ReutersPrime Minister Yulia Tymoshenko attending a parliamentary debate on anti-crisis measures in Kiev on Wednesday.
KIEV -- Ukraine's parliament gave initial approval on Wednesday to legislation needed to secure billions of dollars in aid from the IMF after the central bank said that failing to act could result in a default and rising inflation.

The abbreviated compromise package of measures won the backing of 248 members on the first reading in the 450-seat chamber, which sat, for the first time in a week, free of protests over an early election.

The second and final reading was scheduled for Thursday.

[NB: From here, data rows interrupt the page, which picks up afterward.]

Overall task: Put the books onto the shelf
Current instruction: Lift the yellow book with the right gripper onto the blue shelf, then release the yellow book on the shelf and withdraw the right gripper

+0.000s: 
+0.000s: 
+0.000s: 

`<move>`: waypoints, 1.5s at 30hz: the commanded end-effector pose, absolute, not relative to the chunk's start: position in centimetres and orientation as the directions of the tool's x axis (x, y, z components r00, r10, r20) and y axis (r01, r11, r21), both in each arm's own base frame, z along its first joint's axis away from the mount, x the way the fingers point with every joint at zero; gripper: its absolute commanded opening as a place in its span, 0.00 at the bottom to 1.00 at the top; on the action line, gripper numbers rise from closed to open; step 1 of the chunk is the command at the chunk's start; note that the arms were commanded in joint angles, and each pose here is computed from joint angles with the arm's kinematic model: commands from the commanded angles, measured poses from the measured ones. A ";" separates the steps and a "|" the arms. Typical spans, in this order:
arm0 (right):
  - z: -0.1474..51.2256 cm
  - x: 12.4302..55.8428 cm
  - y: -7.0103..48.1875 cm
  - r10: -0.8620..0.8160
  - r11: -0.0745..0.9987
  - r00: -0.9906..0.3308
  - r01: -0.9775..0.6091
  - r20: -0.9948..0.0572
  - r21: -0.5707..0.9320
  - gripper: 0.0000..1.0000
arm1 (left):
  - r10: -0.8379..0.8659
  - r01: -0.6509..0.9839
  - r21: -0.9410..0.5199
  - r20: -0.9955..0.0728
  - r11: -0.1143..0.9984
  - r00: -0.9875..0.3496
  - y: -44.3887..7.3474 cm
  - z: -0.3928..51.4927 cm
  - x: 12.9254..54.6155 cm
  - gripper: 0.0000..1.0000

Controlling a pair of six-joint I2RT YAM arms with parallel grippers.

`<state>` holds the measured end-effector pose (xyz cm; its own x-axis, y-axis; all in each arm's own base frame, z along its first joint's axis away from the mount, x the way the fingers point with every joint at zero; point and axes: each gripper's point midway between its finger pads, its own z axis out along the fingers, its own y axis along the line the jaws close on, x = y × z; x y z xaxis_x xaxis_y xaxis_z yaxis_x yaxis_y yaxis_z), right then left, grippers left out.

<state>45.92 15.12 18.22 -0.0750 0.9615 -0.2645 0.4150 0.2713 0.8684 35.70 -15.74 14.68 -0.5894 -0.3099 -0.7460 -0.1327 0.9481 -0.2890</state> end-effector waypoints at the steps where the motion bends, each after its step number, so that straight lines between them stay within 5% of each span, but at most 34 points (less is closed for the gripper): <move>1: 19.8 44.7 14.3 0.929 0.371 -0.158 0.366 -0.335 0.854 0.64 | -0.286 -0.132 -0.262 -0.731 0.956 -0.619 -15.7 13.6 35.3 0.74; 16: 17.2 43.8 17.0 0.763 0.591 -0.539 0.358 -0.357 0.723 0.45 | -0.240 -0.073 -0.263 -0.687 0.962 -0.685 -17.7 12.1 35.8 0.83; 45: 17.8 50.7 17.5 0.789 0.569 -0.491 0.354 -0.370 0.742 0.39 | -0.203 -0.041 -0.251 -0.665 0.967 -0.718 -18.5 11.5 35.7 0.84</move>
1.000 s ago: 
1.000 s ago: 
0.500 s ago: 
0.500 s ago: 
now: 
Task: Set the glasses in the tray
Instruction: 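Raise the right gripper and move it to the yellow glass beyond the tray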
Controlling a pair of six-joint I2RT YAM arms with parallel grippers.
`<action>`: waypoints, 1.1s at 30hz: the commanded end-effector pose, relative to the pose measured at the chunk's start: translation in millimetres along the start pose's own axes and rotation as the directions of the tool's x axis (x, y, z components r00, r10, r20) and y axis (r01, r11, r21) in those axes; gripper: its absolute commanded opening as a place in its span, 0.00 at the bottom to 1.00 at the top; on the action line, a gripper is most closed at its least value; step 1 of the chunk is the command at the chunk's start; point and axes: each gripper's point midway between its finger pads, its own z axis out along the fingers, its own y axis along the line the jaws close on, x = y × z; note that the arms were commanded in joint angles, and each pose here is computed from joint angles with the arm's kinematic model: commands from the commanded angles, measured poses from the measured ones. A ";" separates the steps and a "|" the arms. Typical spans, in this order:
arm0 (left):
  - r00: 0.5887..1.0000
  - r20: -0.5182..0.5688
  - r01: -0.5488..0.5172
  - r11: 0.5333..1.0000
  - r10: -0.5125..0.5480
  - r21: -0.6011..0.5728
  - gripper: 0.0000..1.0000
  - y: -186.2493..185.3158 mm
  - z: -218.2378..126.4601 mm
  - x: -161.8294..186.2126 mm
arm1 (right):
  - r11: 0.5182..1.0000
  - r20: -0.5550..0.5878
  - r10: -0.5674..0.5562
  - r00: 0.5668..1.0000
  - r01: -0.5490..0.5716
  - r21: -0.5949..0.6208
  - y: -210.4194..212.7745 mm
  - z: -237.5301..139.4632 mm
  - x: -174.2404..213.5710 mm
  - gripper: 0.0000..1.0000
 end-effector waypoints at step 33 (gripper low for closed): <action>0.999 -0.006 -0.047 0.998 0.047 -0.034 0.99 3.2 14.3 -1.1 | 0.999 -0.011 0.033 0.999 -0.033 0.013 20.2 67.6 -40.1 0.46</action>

As deputies debated moves to limit the effects of the world financial crisis, the hryvnia plunged to a record low.

Central bank chairman Volodymyr Stelmakh warned that failure to secure the $16.5 billion in credits would lead to "spiraling inflation, double-digit inflation -- very high. As well as moral discredit and declaring default."

The International Monetary Fund and Ukraine last weekend reached a preliminary agreement on the credits, seen as vital to stabilize Ukraine's financial and banking system and shield the country from the effects of the worldwide crisis.

Parliamentary Speaker Arseniy Yatsenyuk told deputies as debate got under way that extending the loan "depends on the actions of Ukraine's parliament. If we vote today, they examine it today. If we vote tomorrow, they examine it tomorrow."

The parliament had been deadlocked over President Viktor Yushchenko's dissolution of the chamber and call for a snap election in December.

Prime Minister Yulia Tymoshenko, the president's estranged ally, has denounced as "criminal" the notion of an election amid the world financial crisis. Her supporters had blocked debate to guard against any attempt to finance the election.

Tymoshenko urged deputies to back the compromise package, intended to meet what are believed to be IMF demands.

The fund has not made public the details of any conditions.

But IMF mission chief Ceyla Pazarbasioglu told reporters that she was "very impressed" with plans to recapitalize banks and pursue a "very strong monetary and exchange rate policy, prudent fiscal policies."

"We think there is vision and foresight in terms of looking forward and understanding the challenges that the country may face and taking action to address those challenges," she said.

She said the loan would come in tranches.

On the currency market, the hryvnia tumbled to 7.05/7.20 to the dollar despite new intervention, with the central bank offering to sell dollars at 5.7 against 5.5 on Tuesday.

But central bank chief Stelmakh said that, subject to final agreement with the IMF, the hryvnia would be "no weaker" than 6 to the dollar by year-end.

He said Ukraine's foreign debt situation was complicated by possible demands for early repayment of corporate loans in connection with recent downgrades of Ukrainian borrowers.

Also Wednesday, the parliament rejected a request from Yushchenko to release funds to pay for the early parliamentary election. A bill to make available $76 million for the election was supported by 222 lawmakers, short of the 226 it needed to pass.